* [Work instruction] What lines of the data hold the string "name"? Copy them all.

* [Data extract]
--------------------------------------------------

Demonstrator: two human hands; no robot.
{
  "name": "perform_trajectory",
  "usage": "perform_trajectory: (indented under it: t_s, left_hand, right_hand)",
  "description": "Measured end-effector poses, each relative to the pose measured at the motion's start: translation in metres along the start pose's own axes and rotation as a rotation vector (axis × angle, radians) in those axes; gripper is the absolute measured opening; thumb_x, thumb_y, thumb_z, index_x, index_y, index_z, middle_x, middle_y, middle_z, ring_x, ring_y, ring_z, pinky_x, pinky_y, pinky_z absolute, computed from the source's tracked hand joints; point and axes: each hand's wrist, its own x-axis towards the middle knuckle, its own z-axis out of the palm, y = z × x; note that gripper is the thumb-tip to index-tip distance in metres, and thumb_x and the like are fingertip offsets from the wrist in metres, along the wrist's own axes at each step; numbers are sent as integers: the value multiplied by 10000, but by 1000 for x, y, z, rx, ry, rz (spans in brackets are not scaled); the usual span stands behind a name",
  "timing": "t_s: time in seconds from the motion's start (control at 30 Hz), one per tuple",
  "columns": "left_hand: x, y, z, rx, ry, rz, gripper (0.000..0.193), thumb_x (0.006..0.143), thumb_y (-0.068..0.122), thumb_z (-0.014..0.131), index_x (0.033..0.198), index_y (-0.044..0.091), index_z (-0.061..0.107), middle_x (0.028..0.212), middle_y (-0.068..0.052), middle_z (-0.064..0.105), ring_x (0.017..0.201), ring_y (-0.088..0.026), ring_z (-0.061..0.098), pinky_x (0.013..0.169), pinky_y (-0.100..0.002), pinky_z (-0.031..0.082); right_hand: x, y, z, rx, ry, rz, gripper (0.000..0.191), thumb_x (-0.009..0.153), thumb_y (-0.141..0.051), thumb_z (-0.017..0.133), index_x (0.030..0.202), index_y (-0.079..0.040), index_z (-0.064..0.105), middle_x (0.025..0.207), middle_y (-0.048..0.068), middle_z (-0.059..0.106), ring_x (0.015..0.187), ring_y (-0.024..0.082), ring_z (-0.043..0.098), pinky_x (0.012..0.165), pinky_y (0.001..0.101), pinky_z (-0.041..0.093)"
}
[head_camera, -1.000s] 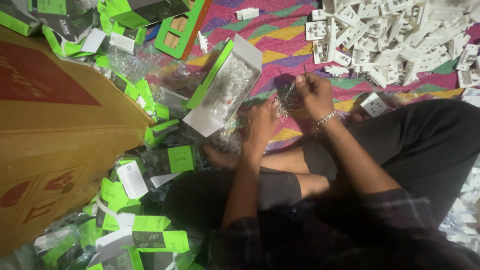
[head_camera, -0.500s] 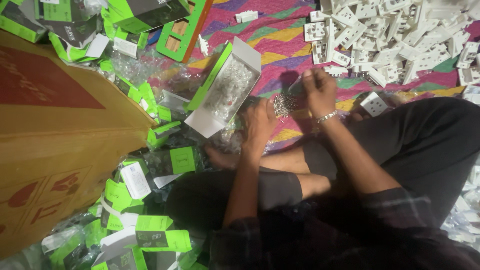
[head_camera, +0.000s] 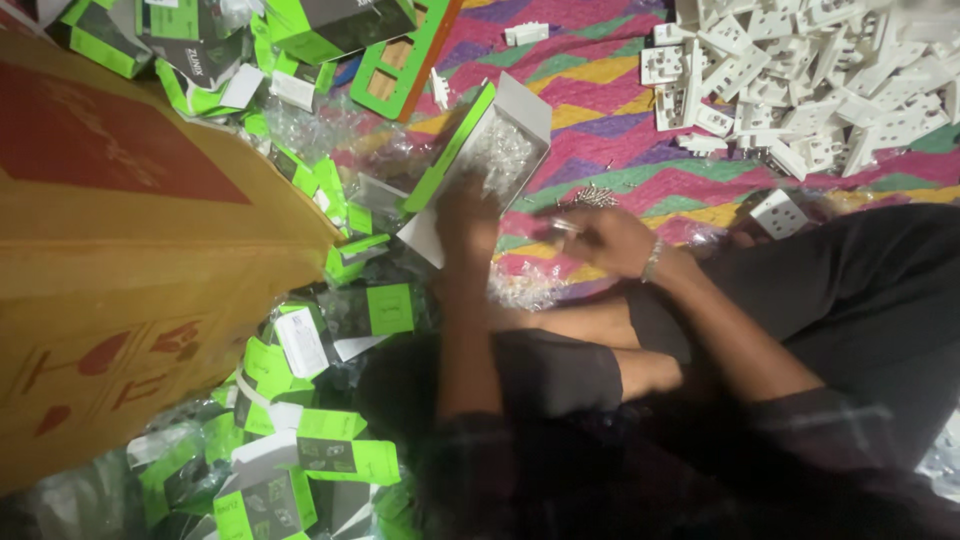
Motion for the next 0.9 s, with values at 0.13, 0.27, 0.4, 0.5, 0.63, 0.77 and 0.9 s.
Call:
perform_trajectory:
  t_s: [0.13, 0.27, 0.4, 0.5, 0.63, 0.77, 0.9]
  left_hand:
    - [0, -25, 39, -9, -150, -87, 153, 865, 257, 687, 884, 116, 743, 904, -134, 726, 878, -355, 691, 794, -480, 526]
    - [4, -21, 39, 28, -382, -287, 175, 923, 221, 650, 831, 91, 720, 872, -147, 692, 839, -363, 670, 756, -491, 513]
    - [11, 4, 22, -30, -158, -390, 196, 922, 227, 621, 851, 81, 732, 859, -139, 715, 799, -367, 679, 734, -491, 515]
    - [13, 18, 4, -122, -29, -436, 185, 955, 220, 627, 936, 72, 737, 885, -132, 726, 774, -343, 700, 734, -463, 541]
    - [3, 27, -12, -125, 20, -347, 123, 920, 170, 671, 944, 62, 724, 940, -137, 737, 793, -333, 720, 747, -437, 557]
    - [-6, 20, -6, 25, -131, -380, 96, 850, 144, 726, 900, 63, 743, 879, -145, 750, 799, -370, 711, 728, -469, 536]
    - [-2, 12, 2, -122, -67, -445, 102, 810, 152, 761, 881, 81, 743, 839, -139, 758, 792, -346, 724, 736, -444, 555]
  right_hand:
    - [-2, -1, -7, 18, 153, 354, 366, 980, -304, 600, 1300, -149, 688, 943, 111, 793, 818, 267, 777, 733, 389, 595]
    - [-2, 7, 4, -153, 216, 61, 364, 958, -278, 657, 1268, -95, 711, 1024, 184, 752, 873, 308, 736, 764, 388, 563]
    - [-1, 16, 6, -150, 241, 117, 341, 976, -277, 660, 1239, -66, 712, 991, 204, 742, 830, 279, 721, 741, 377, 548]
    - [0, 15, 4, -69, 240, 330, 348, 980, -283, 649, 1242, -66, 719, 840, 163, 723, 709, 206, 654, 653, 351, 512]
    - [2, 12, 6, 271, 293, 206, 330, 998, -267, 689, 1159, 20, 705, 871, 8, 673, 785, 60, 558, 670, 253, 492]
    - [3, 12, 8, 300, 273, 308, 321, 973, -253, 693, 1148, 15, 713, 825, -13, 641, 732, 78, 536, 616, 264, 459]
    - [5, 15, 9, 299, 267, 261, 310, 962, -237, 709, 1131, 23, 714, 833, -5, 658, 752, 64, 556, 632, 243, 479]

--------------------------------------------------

* [Result of this exercise]
  "name": "perform_trajectory",
  "description": "Measured end-effector poses, each relative to the pose measured at the motion's start: translation in metres along the start pose's own axes and rotation as a rotation vector (axis × angle, radians) in those axes; gripper is the absolute measured opening; thumb_x, thumb_y, thumb_z, index_x, index_y, index_z, middle_x, middle_y, middle_z, ring_x, ring_y, ring_z, pinky_x, pinky_y, pinky_z absolute, computed from the source's tracked hand joints; point and axes: each hand's wrist, its own x-axis towards the middle knuckle, its own z-axis out of the palm, y = z × x; note that gripper is the thumb-tip to index-tip distance in metres, and thumb_x and the like are fingertip offsets from the wrist in metres, along the wrist's own axes at each step; numbers are sent as integers: the value multiplied by 10000, but by 1000 for x, y, z, rx, ry, rz (spans in brackets are not scaled); the usual span stands behind a name",

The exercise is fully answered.